WHAT TO DO - The data should be transcribed in its entirety, word for word.

GIVEN ENTRIES -
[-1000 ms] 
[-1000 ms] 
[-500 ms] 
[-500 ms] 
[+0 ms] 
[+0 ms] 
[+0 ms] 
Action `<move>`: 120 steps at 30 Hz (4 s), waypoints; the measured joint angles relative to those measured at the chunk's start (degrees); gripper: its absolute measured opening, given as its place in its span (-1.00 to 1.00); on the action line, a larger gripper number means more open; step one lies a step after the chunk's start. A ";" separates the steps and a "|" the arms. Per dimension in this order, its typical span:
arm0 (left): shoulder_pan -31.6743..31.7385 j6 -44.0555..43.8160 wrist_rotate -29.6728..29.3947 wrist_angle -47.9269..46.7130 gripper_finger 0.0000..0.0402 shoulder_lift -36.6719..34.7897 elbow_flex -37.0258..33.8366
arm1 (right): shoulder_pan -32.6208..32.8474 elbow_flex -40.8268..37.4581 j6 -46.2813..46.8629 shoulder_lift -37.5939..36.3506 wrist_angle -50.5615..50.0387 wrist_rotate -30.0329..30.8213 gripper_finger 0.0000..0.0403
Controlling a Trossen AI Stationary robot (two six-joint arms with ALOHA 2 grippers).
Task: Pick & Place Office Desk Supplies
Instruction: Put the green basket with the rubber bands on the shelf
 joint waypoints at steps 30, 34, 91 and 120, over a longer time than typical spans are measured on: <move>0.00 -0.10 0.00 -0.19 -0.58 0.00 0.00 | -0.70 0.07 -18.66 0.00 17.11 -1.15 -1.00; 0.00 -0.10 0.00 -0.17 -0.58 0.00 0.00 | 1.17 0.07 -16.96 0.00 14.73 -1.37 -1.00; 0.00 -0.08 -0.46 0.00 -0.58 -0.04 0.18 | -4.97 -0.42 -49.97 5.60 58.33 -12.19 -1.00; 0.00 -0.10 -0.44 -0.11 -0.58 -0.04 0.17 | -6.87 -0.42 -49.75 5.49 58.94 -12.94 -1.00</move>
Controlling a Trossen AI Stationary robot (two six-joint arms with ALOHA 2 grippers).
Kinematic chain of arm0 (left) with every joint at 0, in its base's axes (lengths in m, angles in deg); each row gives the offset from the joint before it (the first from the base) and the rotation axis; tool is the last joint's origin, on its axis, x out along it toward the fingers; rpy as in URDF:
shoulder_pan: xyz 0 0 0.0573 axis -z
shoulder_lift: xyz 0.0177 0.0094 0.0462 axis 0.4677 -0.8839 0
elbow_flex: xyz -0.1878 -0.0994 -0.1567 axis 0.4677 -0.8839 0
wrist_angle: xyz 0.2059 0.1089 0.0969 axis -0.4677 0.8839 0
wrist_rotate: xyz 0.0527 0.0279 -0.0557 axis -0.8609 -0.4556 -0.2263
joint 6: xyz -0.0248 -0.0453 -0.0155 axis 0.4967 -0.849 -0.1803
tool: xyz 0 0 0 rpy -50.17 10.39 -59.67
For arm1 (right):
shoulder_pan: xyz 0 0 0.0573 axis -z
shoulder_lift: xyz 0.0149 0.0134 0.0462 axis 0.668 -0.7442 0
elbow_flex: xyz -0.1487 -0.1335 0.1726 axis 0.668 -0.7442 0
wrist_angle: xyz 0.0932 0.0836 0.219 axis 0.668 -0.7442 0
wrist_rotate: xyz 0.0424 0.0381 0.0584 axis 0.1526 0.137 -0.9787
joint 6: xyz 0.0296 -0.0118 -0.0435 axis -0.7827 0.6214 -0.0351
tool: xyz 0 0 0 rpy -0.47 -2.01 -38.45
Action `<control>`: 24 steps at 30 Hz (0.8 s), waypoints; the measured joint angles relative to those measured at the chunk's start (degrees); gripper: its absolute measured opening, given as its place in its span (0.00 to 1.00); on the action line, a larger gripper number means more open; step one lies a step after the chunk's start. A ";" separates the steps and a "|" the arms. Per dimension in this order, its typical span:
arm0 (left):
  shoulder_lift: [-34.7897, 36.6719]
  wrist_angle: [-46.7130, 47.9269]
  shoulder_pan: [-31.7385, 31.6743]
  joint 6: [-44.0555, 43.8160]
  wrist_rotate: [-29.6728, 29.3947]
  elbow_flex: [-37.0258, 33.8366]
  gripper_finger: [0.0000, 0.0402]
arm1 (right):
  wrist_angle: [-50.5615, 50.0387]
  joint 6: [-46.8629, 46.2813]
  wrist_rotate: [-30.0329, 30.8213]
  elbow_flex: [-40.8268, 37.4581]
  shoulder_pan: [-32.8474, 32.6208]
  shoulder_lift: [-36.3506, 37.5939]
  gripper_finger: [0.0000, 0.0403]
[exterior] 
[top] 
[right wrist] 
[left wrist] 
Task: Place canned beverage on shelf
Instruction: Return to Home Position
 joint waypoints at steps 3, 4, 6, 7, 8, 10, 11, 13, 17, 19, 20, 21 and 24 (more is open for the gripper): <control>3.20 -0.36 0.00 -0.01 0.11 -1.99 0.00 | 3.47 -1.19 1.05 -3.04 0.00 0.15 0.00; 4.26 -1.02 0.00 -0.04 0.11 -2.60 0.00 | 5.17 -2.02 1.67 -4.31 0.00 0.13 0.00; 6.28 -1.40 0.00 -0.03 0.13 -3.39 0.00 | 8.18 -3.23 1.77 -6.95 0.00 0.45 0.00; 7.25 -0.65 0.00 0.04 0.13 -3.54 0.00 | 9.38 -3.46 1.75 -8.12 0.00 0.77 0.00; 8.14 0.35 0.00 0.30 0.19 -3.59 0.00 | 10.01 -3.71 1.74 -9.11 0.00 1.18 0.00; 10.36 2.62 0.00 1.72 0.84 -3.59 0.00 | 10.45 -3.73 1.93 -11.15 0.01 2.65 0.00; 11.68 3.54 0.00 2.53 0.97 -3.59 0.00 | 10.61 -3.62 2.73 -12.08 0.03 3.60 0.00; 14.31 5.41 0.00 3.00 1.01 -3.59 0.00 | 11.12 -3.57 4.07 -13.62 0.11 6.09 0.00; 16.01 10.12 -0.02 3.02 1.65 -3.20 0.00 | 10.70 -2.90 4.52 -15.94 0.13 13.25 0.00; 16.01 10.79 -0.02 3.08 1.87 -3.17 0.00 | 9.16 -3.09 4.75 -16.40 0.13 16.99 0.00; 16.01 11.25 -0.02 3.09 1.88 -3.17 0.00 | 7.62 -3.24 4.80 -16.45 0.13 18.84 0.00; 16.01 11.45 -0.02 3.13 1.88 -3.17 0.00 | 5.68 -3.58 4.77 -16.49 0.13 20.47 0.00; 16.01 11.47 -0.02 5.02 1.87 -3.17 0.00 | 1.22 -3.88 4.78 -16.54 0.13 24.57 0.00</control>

EXERCISE SOLUTION -
[-1000 ms] 
[-1000 ms] 
[-500 ms] 
[-500 ms] 
[+0 ms] 
[+0 ms] 
[+0 ms] 
Action `<move>`: 120 steps at 30 Hz (4 s), waypoints; the measured joint angles relative to those measured at the chunk's start (degrees); gripper: its absolute measured opening, given as its place in its span (-1.00 to 1.00); on the action line, a larger gripper number means more open; step one lies a step after the chunk's start. A ";" separates the steps and a "|" the arms. Per dimension in this order, its typical span:
arm0 (left): shoulder_pan -31.6743..31.7385 j6 -44.0555..43.8160 wrist_rotate -29.6728..29.3947 wrist_angle -47.9269..46.7130 gripper_finger 0.0000..0.0402 shoulder_lift -36.6719..34.7897 elbow_flex -37.0258..33.8366
arm1 (right): shoulder_pan -32.6208..32.8474 elbow_flex -40.8268..37.4581 j6 -46.2813..46.8629 shoulder_lift -37.5939..36.3506 wrist_angle -50.5615..50.0387 wrist_rotate -30.0329..30.8213 gripper_finger 0.0000..0.0403
Controlling a Trossen AI Stationary robot (two six-joint arms with ALOHA 2 grippers).
Task: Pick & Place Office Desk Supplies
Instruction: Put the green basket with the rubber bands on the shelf
 joint waypoints at steps 30, 34, 91 and 120, over a longer time than typical spans are measured on: <move>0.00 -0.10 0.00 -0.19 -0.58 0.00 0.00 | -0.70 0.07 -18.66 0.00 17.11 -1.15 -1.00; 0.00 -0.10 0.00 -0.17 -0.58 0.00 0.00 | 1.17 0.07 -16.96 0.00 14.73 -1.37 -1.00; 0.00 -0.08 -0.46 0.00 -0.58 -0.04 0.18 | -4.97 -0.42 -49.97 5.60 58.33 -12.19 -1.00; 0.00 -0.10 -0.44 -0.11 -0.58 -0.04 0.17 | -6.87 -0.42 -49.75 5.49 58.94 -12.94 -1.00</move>
Controlling a Trossen AI Stationary robot (two six-joint arms with ALOHA 2 grippers).
Kinematic chain of arm0 (left) with every joint at 0, in its base's axes (lengths in m, angles in deg); each row gives the offset from the joint before it (the first from the base) and the rotation axis; tool is the last joint's origin, on its axis, x out along it toward the fingers; rpy as in URDF:
shoulder_pan: xyz 0 0 0.0573 axis -z
shoulder_lift: xyz 0.0177 0.0094 0.0462 axis 0.4677 -0.8839 0
elbow_flex: xyz -0.1878 -0.0994 -0.1567 axis 0.4677 -0.8839 0
wrist_angle: xyz 0.2059 0.1089 0.0969 axis -0.4677 0.8839 0
wrist_rotate: xyz 0.0527 0.0279 -0.0557 axis -0.8609 -0.4556 -0.2263
joint 6: xyz -0.0248 -0.0453 -0.0155 axis 0.4967 -0.849 -0.1803
tool: xyz 0 0 0 rpy -50.17 10.39 -59.67
For arm1 (right):
shoulder_pan: xyz 0 0 0.0573 axis -z
shoulder_lift: xyz 0.0149 0.0134 0.0462 axis 0.668 -0.7442 0
elbow_flex: xyz -0.1487 -0.1335 0.1726 axis 0.668 -0.7442 0
wrist_angle: xyz 0.0932 0.0836 0.219 axis 0.668 -0.7442 0
wrist_rotate: xyz 0.0424 0.0381 0.0584 axis 0.1526 0.137 -0.9787
joint 6: xyz 0.0296 -0.0118 -0.0435 axis -0.7827 0.6214 -0.0351
tool: xyz 0 0 0 rpy -0.47 -2.01 -38.45
Action `<control>`: 24 steps at 30 Hz (0.8 s), waypoints; the measured joint angles relative to those measured at the chunk's start (degrees); gripper: its absolute measured opening, given as its place in its span (0.00 to 1.00); on the action line, a larger gripper number means more open; step one lies a step after the chunk's start. A ";" separates the steps and a "|" the arms. Per dimension in this order, its typical span:
arm0 (left):
  shoulder_lift: [-34.7897, 36.6719]
  wrist_angle: [-46.7130, 47.9269]
  shoulder_pan: [-31.7385, 31.6743]
  joint 6: [-44.0555, 43.8160]
  wrist_rotate: [-29.6728, 29.3947]
  elbow_flex: [-37.0258, 33.8366]
  gripper_finger: [0.0000, 0.0402]
arm1 (right):
  wrist_angle: [-50.5615, 50.0387]
  joint 6: [-46.8629, 46.2813]
  wrist_rotate: [-30.0329, 30.8213]
  elbow_flex: [-40.8268, 37.4581]
  shoulder_pan: [-32.8474, 32.6208]
  shoulder_lift: [-36.3506, 37.5939]
  gripper_finger: [0.0000, 0.0403]
[exterior] 
[top] 
[right wrist] 
[left wrist] 
Task: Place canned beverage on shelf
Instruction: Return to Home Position
 joint waypoints at steps 3, 4, 6, 7, 8, 10, 11, 13, 17, 19, 20, 21 and 24 (more is open for the gripper): <control>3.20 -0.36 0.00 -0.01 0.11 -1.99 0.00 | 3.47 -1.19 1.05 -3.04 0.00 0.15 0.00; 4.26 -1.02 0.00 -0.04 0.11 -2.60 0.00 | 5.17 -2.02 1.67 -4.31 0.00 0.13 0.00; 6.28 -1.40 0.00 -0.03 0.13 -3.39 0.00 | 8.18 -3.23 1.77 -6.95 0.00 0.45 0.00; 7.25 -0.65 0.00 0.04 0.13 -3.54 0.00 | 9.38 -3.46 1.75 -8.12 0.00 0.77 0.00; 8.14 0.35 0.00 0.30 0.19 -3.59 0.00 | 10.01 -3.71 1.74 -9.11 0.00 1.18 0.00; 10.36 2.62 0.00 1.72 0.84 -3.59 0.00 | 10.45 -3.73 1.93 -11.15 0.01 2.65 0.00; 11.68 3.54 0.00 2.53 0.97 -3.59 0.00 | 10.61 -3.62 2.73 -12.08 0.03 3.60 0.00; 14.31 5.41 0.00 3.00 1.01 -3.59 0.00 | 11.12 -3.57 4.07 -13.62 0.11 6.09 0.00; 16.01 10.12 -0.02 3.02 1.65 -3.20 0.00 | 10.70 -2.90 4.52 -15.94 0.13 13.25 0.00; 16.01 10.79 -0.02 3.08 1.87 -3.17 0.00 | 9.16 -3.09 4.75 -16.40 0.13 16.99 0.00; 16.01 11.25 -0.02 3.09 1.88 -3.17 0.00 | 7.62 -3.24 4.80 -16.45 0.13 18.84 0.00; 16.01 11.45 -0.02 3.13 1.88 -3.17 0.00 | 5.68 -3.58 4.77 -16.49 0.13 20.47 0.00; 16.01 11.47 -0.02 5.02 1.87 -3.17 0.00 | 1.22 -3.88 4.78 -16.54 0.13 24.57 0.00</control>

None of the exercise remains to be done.